__Goal of the exercise__
When you transcribe the listing that follows, keep every line exact and skip any picture.

__Supplied material__
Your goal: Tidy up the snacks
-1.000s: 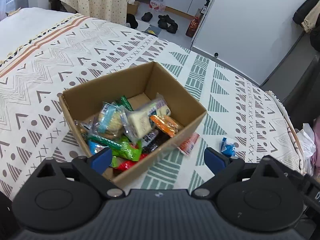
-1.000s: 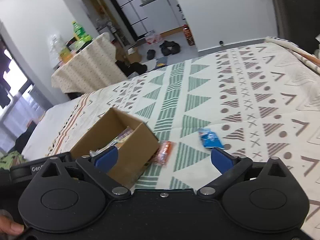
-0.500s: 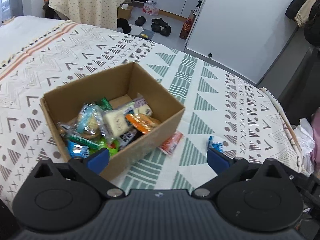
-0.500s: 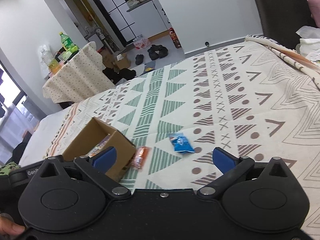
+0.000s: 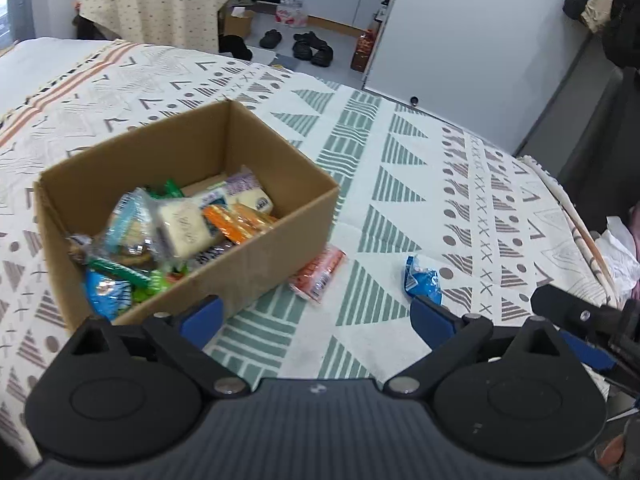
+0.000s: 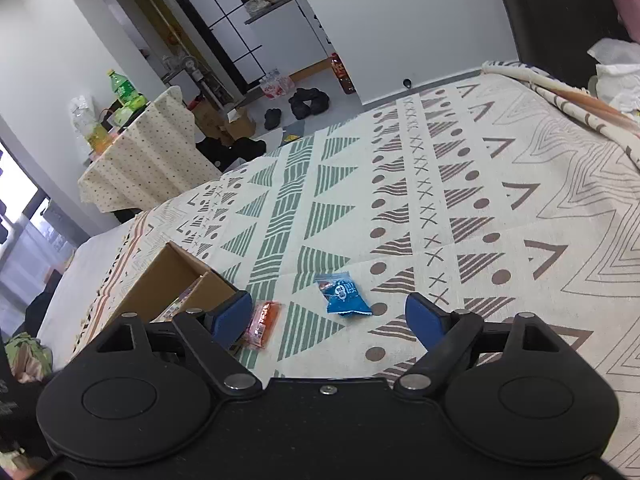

__Solved exercise__
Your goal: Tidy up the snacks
-1.000s: 
-1.000s: 
-0.500s: 
-0.500s: 
+0.000s: 
+0.000s: 

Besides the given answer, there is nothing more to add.